SUPPLIED INFORMATION -

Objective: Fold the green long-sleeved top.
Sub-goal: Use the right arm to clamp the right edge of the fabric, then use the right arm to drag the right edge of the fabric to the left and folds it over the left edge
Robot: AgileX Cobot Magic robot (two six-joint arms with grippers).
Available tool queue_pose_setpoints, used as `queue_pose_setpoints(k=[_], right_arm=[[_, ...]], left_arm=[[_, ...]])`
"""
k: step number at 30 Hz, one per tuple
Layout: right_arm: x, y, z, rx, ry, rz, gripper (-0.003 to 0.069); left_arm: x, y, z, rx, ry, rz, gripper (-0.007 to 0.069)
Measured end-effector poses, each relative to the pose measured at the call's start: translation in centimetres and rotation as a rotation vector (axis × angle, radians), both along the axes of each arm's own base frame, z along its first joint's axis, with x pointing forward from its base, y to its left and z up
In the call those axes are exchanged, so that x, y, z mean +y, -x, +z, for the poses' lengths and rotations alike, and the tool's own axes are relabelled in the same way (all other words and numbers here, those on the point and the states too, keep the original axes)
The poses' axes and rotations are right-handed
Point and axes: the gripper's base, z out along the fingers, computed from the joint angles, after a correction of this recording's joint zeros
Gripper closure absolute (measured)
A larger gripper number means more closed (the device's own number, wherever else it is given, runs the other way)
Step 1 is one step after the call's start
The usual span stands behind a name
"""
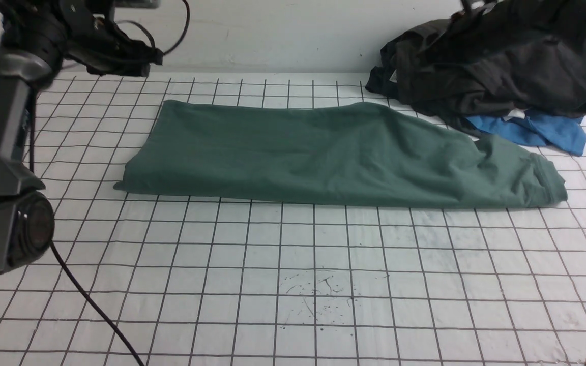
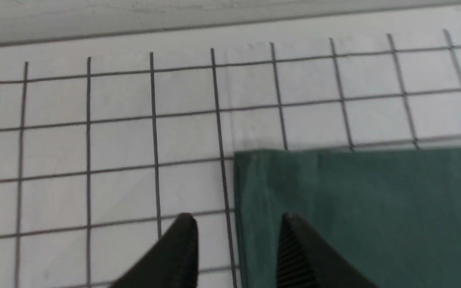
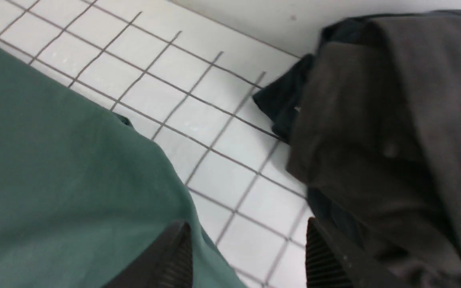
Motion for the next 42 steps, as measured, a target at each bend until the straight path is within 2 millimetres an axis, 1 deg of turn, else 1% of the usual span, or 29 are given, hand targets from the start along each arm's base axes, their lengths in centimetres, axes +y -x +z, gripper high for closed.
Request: queue_pose_setpoints(k=[1,2,3,5,6,7,8,9,10,11,13,15,16,17,18,20,23,24,25,27,29,32,34,35,36,37,38,39,42], right_arm=[[-0.9,1.0,1.0,0.064,-0.002,-0.046,0.0298],[-1.0,1.2,1.1,0.078,-0.001,-0.052,0.0299],[-2.1,2.2,1.6,0.16,0.013,-0.117,0.0304],[-3.7,3.1,-0.1,0.277,0.055,-0.212,0.0308],[-3.8,3.1,-0.3,0.287,0.053,-0.218,0.0308],[-4.7,3.5,-2.5,0.369,0.096,-0.262,0.0308],[-5.4,3.7,-4.4,0.43,0.118,-0.292,0.0307],[-6.0,4.1,-6.1,0.489,0.13,-0.32,0.0301],[-6.6,4.4,-7.5,0.536,0.135,-0.341,0.0293],[-7.7,4.9,-9.2,0.602,0.129,-0.381,0.0277],[-9.0,5.4,-10.5,0.655,0.105,-0.427,0.0246],[-9.8,5.6,-10.9,0.67,0.087,-0.45,0.0225],[-10.8,5.6,-11.0,0.67,0.069,-0.472,0.0204],[-11.3,5.6,-11.0,0.664,0.057,-0.484,0.0195],[-12.0,5.6,-11.1,0.655,0.041,-0.501,0.0183],[-13.2,5.4,-11.6,0.65,0.008,-0.528,0.0176],[-14.1,5.1,-12.7,0.647,-0.036,-0.548,0.0176],[-14.3,4.9,-13.7,0.649,-0.065,-0.555,0.0176],[-14.3,4.8,-13.9,0.649,-0.068,-0.554,0.0176],[-14.1,4.3,-14.8,0.633,-0.1,-0.558,0.0176],[-14.1,4.2,-14.8,0.626,-0.115,-0.559,0.0176],[-13.8,4.0,-14.9,0.613,-0.121,-0.515,0.0259],[-13.7,3.9,-14.8,0.61,-0.13,-0.503,0.0322],[-13.4,3.7,-14.8,0.612,-0.145,-0.491,0.0426],[-13.4,3.6,-14.5,0.612,-0.148,-0.485,0.0495],[-13.4,3.6,-14.5,0.612,-0.147,-0.484,0.0509],[-13.4,3.5,-13.9,0.617,-0.136,-0.465,0.0589],[-13.5,3.5,-13.2,0.612,-0.111,-0.451,0.0618],[-14.1,3.4,-9.8,0.56,0.017,-0.433,0.0631]], left_arm=[[-0.1,0.9,2.0,-0.014,-0.015,-0.025,0.0456],[-0.2,1.0,2.4,-0.018,-0.017,-0.029,0.0466],[-0.4,2.3,5.3,-0.056,-0.017,-0.045,0.0538],[-0.8,4.3,9.5,-0.114,0.018,-0.058,0.0604],[-0.9,4.5,9.8,-0.118,0.021,-0.06,0.0607],[-1.3,5.8,12.1,-0.144,0.04,-0.075,0.0622],[-1.5,6.5,12.9,-0.142,0.049,-0.082,0.0625],[-1.9,7.9,14.7,-0.154,0.054,-0.093,0.0629],[-2.2,8.7,15.3,-0.141,0.054,-0.104,0.0631],[-2.6,10.6,17.0,-0.145,0.048,-0.123,0.0631],[-3.1,13.1,18.2,-0.124,0.038,-0.153,0.0631],[-3.2,14.8,18.6,-0.101,0.027,-0.173,0.0631],[-3.3,16.8,18.5,-0.065,0.007,-0.196,0.0631],[-3.2,17.8,18.2,-0.04,-0.005,-0.211,0.0631],[-3.2,19.6,17.1,0.015,-0.02,-0.233,0.0631],[-3.2,21.8,14.7,0.102,-0.017,-0.248,0.0631],[-3.2,23.5,11.9,0.15,-0.004,-0.238,0.0631],[-3.1,24.7,10.3,0.167,0.001,-0.222,0.0631],[-3.1,24.8,10.1,0.169,0.001,-0.22,0.0631],[-3.0,27.0,8.7,0.179,0.001,-0.207,0.0631],[-3.0,27.9,8.6,0.179,-0.002,-0.205,0.0631],[-2.6,31.3,9.3,0.133,-0.053,-0.197,0.0631],[-2.4,32.1,9.6,0.11,-0.075,-0.192,0.0631],[-2.1,33.6,10.4,0.071,-0.104,-0.172,0.0631],[-1.9,34.3,10.7,0.052,-0.111,-0.156,0.0631],[-1.9,34.5,10.8,0.049,-0.116,-0.151,0.0631],[-1.6,35.6,11.3,0.026,-0.125,-0.121,0.0631],[-1.4,36.3,11.4,0.015,-0.129,-0.095,0.0631],[-0.8,38.5,10.7,0.015,-0.147,-0.011,0.0631]])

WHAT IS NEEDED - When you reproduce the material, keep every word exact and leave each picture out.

EXERCISE RESULT -
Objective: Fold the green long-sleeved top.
Sub-goal: Use the right arm to clamp the right edge of the fabric, then use the right arm to drag the right edge of the fabric to the left and folds it over the left edge
Robot: AgileX Cobot Magic robot (two six-joint arms with grippers).
Available tool queue_pose_setpoints, used as `queue_pose_setpoints(k=[_], right_arm=[[_, ...]], left_arm=[[_, ...]])`
"""
k: step number at 30 Hz, one per tuple
Layout: right_arm: x, y, z, rx, ry, rz, gripper (-0.003 to 0.069); left_arm: x, y, z, rx, ry, rz, gripper (-0.007 to 0.069)
Measured end-effector poses, each relative to the pose measured at the call's start: translation in centimetres and rotation as a rotation vector (axis × angle, radians), both along the axes of each arm's own base frame, z along its first joint's axis, with x pointing forward from its base, y to its left and z up
In the call those axes are exchanged, so that x, y, z mean +y, -x, +z, for the poses' lengths and rotations alike, and the tool's own axes are relabelled in the same way (all other words and numbers here, those on the point and the states too, keep the original axes)
The poses' axes and rotations are right-handed
Point and axes: the gripper's base, z out along the fingers, computed from the joint angles, after a correction of this recording's joint zeros
Gripper closure absolute (measured)
A larger gripper number means more closed (the device's own number, wherever else it is given, runs the other way)
Step 1 is one step after the call's start
The usual span stands behind a name
"""
Motion for the next 42 steps, as measured, a target at each bend until the straight path is within 2 millimetres an axis, 1 deg of turn, else 1% of the usual span, or 29 are given, hand targets from the start along each arm's base axes, their lengths in centimetres, axes +y -x +z, gripper high for closed.
Request: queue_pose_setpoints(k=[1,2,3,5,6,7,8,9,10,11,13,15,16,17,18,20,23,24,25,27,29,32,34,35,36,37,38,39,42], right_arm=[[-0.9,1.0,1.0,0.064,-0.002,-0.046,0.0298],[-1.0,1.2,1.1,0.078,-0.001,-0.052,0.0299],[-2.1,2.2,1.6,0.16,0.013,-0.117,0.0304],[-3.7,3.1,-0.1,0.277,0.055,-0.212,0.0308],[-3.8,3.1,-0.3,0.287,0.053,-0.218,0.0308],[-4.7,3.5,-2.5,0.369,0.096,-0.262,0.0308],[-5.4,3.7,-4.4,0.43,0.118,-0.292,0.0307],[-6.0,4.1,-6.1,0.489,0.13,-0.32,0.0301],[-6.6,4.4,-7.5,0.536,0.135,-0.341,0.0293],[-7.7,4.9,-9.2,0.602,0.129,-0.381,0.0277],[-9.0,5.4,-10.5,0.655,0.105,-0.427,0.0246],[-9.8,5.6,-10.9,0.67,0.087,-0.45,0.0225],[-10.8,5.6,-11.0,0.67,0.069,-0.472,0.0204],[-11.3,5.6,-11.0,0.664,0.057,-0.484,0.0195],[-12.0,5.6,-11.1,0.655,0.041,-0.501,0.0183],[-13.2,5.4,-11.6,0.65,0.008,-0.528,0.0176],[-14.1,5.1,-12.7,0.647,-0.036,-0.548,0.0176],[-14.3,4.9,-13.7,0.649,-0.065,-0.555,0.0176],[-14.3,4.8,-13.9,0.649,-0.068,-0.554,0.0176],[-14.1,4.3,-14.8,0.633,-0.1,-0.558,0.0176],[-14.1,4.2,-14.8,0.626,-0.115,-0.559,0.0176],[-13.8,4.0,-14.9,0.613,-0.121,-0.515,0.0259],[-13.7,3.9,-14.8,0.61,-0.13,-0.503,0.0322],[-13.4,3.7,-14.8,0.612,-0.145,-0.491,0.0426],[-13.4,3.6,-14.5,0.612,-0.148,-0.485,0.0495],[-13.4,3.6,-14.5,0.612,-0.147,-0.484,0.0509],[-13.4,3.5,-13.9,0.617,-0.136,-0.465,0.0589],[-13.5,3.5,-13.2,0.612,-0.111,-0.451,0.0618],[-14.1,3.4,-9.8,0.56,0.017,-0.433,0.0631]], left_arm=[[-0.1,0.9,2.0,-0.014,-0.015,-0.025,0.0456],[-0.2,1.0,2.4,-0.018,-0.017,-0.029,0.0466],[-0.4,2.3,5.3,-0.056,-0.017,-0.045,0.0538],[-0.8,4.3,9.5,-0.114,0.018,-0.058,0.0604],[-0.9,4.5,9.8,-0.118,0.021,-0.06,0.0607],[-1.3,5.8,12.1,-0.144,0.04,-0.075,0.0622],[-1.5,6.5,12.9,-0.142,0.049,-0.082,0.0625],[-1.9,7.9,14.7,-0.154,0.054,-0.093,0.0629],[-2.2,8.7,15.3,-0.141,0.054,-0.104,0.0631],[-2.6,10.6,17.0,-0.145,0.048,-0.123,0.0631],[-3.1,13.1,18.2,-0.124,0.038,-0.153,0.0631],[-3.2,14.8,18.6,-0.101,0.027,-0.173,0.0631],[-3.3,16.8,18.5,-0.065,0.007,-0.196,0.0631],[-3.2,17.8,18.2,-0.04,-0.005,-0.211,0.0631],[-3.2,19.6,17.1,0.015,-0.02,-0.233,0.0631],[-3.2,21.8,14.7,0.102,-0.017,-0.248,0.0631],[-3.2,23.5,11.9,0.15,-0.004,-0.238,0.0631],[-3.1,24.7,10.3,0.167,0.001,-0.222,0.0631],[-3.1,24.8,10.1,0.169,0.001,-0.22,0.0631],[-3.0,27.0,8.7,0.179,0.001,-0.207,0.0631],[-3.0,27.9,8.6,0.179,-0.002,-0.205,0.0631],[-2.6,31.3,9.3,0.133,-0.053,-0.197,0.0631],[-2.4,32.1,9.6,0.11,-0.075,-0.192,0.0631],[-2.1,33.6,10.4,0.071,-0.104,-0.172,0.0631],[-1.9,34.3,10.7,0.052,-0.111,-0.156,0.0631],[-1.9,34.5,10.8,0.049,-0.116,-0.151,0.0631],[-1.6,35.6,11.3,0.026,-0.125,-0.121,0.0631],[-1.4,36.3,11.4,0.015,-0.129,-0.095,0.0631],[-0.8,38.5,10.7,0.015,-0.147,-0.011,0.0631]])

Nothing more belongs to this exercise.